## Work instruction:
Below is a listing; repeat exactly the lines from the one containing "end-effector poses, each" to the one containing "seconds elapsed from", both included.
Segment Start: The data
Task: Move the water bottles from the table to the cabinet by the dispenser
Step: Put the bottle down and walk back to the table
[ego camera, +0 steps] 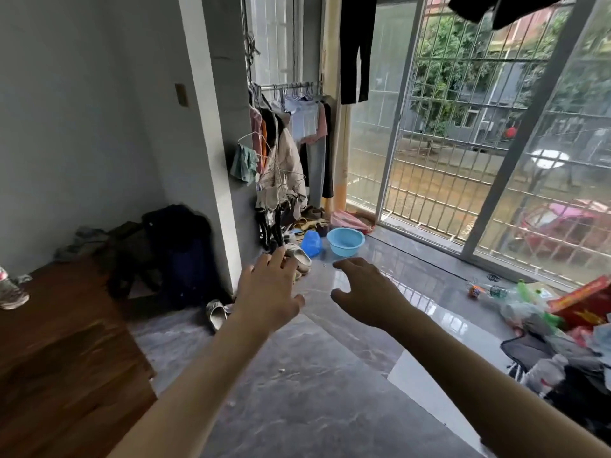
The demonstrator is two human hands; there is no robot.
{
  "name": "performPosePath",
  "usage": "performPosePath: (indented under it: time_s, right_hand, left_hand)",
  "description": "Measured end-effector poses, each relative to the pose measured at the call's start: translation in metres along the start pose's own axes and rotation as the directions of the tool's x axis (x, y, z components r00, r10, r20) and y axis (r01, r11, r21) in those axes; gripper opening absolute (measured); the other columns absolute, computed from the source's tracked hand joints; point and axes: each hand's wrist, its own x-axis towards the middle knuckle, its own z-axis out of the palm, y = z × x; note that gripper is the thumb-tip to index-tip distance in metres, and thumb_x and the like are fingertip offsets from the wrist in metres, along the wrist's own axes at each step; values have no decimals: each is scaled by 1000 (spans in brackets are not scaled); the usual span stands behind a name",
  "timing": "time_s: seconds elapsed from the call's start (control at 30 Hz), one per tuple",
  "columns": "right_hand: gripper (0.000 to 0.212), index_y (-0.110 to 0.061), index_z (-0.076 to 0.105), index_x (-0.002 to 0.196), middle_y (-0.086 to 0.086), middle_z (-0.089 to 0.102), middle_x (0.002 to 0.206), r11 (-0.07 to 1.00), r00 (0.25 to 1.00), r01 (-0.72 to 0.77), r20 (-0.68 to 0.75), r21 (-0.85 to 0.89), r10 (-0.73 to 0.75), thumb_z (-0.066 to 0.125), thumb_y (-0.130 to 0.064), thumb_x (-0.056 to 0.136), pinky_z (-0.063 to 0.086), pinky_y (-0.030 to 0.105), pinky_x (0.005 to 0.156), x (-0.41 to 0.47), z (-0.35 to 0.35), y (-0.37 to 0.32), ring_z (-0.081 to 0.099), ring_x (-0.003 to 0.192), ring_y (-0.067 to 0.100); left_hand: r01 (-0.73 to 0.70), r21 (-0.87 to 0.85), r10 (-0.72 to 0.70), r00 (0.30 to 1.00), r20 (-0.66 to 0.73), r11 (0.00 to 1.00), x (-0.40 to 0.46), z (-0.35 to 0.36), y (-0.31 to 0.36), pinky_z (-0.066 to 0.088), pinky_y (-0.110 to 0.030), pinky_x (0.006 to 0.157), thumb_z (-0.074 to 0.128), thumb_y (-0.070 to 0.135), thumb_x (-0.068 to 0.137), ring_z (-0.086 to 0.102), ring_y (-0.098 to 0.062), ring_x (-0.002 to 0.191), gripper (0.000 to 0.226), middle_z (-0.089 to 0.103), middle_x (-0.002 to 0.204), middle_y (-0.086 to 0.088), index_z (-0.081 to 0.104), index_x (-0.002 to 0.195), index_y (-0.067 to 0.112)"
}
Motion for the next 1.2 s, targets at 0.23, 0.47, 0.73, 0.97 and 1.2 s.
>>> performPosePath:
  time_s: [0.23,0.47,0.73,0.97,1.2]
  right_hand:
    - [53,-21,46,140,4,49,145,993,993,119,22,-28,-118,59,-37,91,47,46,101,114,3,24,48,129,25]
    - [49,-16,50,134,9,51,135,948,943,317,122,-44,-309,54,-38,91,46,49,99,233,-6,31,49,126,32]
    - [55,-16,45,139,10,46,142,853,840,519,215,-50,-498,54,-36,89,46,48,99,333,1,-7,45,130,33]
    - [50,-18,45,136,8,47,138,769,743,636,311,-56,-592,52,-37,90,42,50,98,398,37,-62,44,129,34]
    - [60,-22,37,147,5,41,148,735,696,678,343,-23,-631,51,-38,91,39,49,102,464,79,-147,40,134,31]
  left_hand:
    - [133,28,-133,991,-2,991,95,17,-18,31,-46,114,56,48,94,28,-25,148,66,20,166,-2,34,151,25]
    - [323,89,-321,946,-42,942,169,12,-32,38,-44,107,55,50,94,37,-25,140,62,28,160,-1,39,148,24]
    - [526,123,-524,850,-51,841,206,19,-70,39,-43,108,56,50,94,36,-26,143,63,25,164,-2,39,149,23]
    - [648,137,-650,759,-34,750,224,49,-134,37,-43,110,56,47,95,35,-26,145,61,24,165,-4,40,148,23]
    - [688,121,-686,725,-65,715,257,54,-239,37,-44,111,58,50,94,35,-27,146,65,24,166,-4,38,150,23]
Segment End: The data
## Answer section:
  "description": "Measured end-effector poses, each relative to the pose measured at the call's start: translation in metres along the start pose's own axes and rotation as the directions of the tool's x axis (x, y, z components r00, r10, r20) and y axis (r01, r11, r21) in those axes; gripper opening absolute (measured); the other columns absolute, computed from the source's tracked hand joints; point and axes: each hand's wrist, its own x-axis towards the middle knuckle, its own z-axis out of the palm, y = z × x; note that gripper is the thumb-tip to index-tip distance in metres, and thumb_x and the like are fingertip offsets from the wrist in metres, along the wrist's own axes at each step; values have no decimals: each is scaled by 1000 (spans in brackets are not scaled); the usual span stands behind a name",
  "timing": "time_s: seconds elapsed from the call's start (control at 30 Hz), one per tuple",

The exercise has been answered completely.